Would they admit failure or would they simply rebrand it as a new virus? Did they know?

New smallpox vaccines have been developed and recently approved. For a disease that we are told no longer exists.


31 thoughts on “The strangest epidemic

  1. I find it absolutely fascinating that the world is threatened with lethal monkeypox the week before the WHO attempts to become the world police. Such timing!

    Very nice catch on the photo. BTW, the astrology for world events tends to agree with you (I think). A lot of things suck, foremost financial collapses – but no plague markers this year. There was one in the autumn of 2019, but safe to say that’s mostly played out by now.

    Liked by 1 person

  2. Chicken likken stuff.The sky is falling in! Maybe it would be a good idea for young uns that don’t remember smallpox to have a smallpox vaccination? Us oldies have already had it. And in those days it was MANDATORY! So were many other vaccinations. All forgotten now in the striving for “our human rights”. Please don’t start a Monkey Pox conspiracy.

    Liked by 1 person

    • Smallpox was the only one to be mandatory, and that was lifted before 1900.
      It is indeed probably a good idea for those who didn’t get the vaccine to get one now, since it also works against monkeypox. But I would never support making it mandatory. Monkeypox simply doesn’t justify that.

      No need for me to start a conspiracy. In fact I’m attempting the opposite. There was a monkey pox outbreak in the USA in 2003. 71 cases. No deaths. Nobody panicked, the WHO didn’t have emergency meetings, nobody called for lockdowns or restrictions. It was simply dealt with and barely made the news.

      I’m trying to convince people that while it’s unpleasant to catch it, it’s nowhere near as ‘deadly’ as it’s hyped up to be. You can expect that hype to escalate in the coming days. Meanwhile, like swine flu and all the rest, covid will be quietly forgotten along with all the horrible things government did to people in its name.

      Liked by 2 people

      • Polio, TB, smallpox, measles, german measles, mumps and rubella etc and others too were mandatory where I lived in Africa. No vaccinations, no schooling, no passport, no identity documents. I am gobsmacked at how people make fusses nowadays. The Press are having a field day with Monkeypox! Meh.

        Liked by 1 person

        • None were mandatory here, but many were highly recommended. Polio, TB, tetanus especially. And smallpox was still around too.
          Unfortunately I had to suffer through measles, mumps, chickenpox etc, but then natural immunity is always better than a vaccine – as long as it’s a survivable disease!

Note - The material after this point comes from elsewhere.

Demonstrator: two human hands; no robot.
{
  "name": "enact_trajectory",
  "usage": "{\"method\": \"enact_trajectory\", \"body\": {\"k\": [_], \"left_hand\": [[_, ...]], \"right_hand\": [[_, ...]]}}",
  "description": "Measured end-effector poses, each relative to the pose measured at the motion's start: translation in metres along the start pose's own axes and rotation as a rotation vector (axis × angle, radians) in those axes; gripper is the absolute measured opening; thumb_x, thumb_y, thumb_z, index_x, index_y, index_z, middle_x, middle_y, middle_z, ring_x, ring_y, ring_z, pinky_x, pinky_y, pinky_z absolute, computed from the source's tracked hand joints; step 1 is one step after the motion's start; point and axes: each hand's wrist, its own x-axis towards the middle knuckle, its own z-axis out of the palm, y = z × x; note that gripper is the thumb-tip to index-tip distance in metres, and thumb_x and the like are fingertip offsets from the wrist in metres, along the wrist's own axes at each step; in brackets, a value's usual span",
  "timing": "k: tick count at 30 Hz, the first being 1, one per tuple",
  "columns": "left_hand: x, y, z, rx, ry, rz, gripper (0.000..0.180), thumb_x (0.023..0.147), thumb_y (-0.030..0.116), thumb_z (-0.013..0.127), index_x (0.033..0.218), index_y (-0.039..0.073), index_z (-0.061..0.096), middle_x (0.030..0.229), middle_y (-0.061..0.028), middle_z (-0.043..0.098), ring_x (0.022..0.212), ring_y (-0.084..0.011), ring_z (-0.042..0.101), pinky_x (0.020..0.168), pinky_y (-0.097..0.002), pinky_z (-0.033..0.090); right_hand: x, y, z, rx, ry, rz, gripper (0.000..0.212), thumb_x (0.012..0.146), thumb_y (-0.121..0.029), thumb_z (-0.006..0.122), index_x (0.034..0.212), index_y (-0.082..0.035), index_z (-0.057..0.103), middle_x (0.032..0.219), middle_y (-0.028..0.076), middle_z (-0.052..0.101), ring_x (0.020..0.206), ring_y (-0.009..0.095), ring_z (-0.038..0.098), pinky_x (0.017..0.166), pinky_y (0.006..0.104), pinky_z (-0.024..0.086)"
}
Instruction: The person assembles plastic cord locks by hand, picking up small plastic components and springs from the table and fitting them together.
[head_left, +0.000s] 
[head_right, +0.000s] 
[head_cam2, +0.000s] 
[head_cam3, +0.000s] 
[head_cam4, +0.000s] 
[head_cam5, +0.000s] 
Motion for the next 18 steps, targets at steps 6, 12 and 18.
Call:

          Liked by 1 person

  3. According to medical sources, Monkeypox is a zoonotic viral infection spread by close proximity droplet infection and direct contact with the mucosa, like in sex or eating undercooked bush meat. Up until 16th April, all 7 recorded cases in the UK and Ireland since 2018 were recorded in men who had sex with other men.

    Draw your own conclusions.

    Liked by 1 person

  4. after reading this tweet, I would say “monkeypox pandemic 2022 is already off the rails”, but that would imply that it was actually on the rails at some point.

    Liked by 1 person

  5. Okay, here’s a bit of a scenario. A lot of people’s immune systems were trashed owing to the covid vaccines. Probably not everyone, but before Health Canada miraculously jiggered its stats last week the people who were in hospital and dying were 99% vaccinated, especially boosted.

    What happens if the Powers That Be shoot up these folks with a smallpox vaccine? What if it has actual smallpox/vaccinia virus in it?


    Liked by 1 person

  6. The problem here is not that smallpox is extinct (which it isn’t, not quite; samples still exist in military biolabs all over the world) but that the vaccine virus Vaccinia (mutated cowpox) exists and so does the biotechnological knowhow to take the genome of smallpox (again still available if you know where to look, although takes some finding because of organised attempts to censor it) and engineer smallpox back using vaccinia as the initial source.

    The knowhow exists, the info exists and there are certainly plenty of groups that would like to do this. Better safe than sorry, eh?